Le renforcement de l’investissement dans les réseaux, le stockage et les services systèmes ont été certains des points soulignés par la ministre pour prévenir une nouvelle panne généralisée ou, du moins, ses impacts.
« Sûrement, il y a des aspects où nous aurions pu faire mieux, des leçons à tirer. Cet événement doit nous amener à améliorer notre système énergétique », a commenté la ministre, tout en rappelant qu’il n’y a pas encore de diagnostic précis de ce qui s’est réellement passé. « Nous savons que la cause était externe au Portugal », a-t-elle ajouté.
Pour éviter des phénomènes similaires, la responsable souligne qu’il faut « garantir l’évolution et l’adéquation du système électrique à un nouveau paradigme, basé sur la production renouvelable et la décentralisation, qui engendre naturellement des défis », assurant qu’ils travaillent déjà dans ce sens.
Pour tracer cette voie, elle met en avant deux points : « Le défi lié à la collecte et à la gestion des données, dont le volume et la complexité nécessitent des solutions plus avancées et numériques. Et le défi de garantir la capacité du système électrique à s’opposer aux changements de fréquence — la dite inertie — ainsi que la flexibilité nécessaire à la gestion du réseau pour assurer sa fiabilité et sa résilience », a-t-elle ajouté.
En ce qui concerne la direction à suivre, elle affirme que le pays a déjà une voie et des « actions claires ».
« Nous avons approuvé un Plan National Énergie et Climat (PNEC 2030), qui renforce l’engagement envers les énergies renouvelables et inclut également le renforcement de la sécurité d’approvisionnement parmi ses objectifs stratégiques, et en février, nous avons publié le Rapport de Suivi de la Sécurité d’Approvisionnement du Système Électrique National 2025-2040, ce qui montre notre attention à ce sujet », a-t-elle souligné.

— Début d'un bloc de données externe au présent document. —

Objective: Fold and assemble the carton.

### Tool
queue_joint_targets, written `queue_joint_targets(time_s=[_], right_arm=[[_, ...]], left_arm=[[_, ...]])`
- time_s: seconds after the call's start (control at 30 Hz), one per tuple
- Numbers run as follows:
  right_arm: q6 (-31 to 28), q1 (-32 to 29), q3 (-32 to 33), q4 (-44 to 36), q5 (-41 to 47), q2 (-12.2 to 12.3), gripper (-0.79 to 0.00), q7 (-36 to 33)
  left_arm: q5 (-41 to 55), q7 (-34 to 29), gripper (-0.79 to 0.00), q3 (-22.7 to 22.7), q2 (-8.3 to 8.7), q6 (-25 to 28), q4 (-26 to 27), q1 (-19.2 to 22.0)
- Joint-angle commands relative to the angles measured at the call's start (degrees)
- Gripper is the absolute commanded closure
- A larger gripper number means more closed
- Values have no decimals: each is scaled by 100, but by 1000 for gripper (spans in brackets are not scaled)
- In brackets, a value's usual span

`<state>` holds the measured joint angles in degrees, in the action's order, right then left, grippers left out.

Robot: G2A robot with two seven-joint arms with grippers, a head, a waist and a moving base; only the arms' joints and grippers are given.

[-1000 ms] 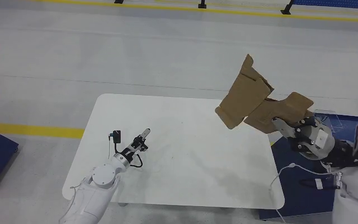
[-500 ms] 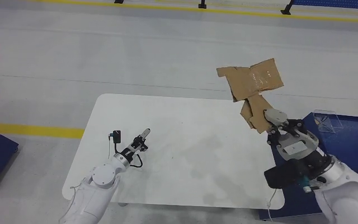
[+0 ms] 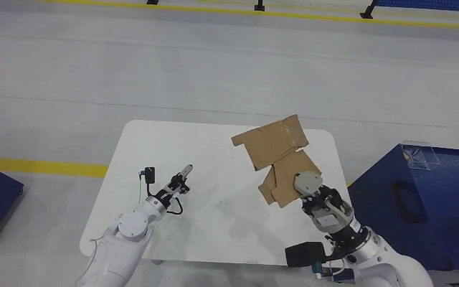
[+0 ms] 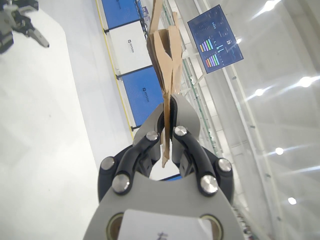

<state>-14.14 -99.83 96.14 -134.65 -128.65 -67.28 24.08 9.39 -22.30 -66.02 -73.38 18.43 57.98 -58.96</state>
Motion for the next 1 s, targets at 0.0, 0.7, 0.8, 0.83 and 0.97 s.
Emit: queue_joint_targets(time_s=[0.0, 0.7, 0.8, 0.83, 0.97], right_arm=[[-625, 131, 280, 0, 1528, 3, 0, 118], [-3831, 1613, -1150, 3082, 15419, 930, 0, -6275], [-3708, 1653, -1230, 3154, 15665, 946, 0, -6500], [-3708, 1653, -1230, 3154, 15665, 946, 0, -6500], [-3708, 1653, -1230, 3154, 15665, 946, 0, -6500]], left_arm=[[0, 0, -785, 0, 0, 0, 0, 0], [0, 0, -785, 0, 0, 0, 0, 0], [0, 0, -785, 0, 0, 0, 0, 0], [0, 0, -785, 0, 0, 0, 0, 0], [0, 0, -785, 0, 0, 0, 0, 0]])
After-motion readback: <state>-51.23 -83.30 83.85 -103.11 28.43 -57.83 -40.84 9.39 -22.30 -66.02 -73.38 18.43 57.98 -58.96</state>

La ministre a également rappelé qu’ils ont décidé de prolonger le service de ‘blackstart’ (démarrage autonome) de la centrale de Tapada do Outeiro jusqu’au 31 mars 2026.
« Nous étions déjà en train de travailler sur la décision, qui est maintenant renforcée, de doubler la capacité de ‘blackstart’, en conservant cette fonctionnalité à Tapada do Outeiro et à Castelo de Bode, tandis que REN activera le service de ‘blackstart’ avec les centrales hydroélectriques de Baixo Sabor et Alqueva pour une période de cinq ans », a-t-elle renforcé.
Le Réseau Européen des Gestionnaires de Réseau de Transport d’Électricité (ENTSO-E) a annoncé la création d’un comité pour enquêter sur les causes de ce blackout, qu’il a qualifié d' »exceptionnel et grave », et qui a laissé le Portugal et l’Espagne dans l’obscurité.
Ce panel d’experts devra élaborer un rapport factuel qui constituera la base du rapport final, dans un délai maximal fixé au 28 octobre de cette année. Le rapport final sur l’enquête de l’incident devrait être publié au plus tard le 30 septembre 2026.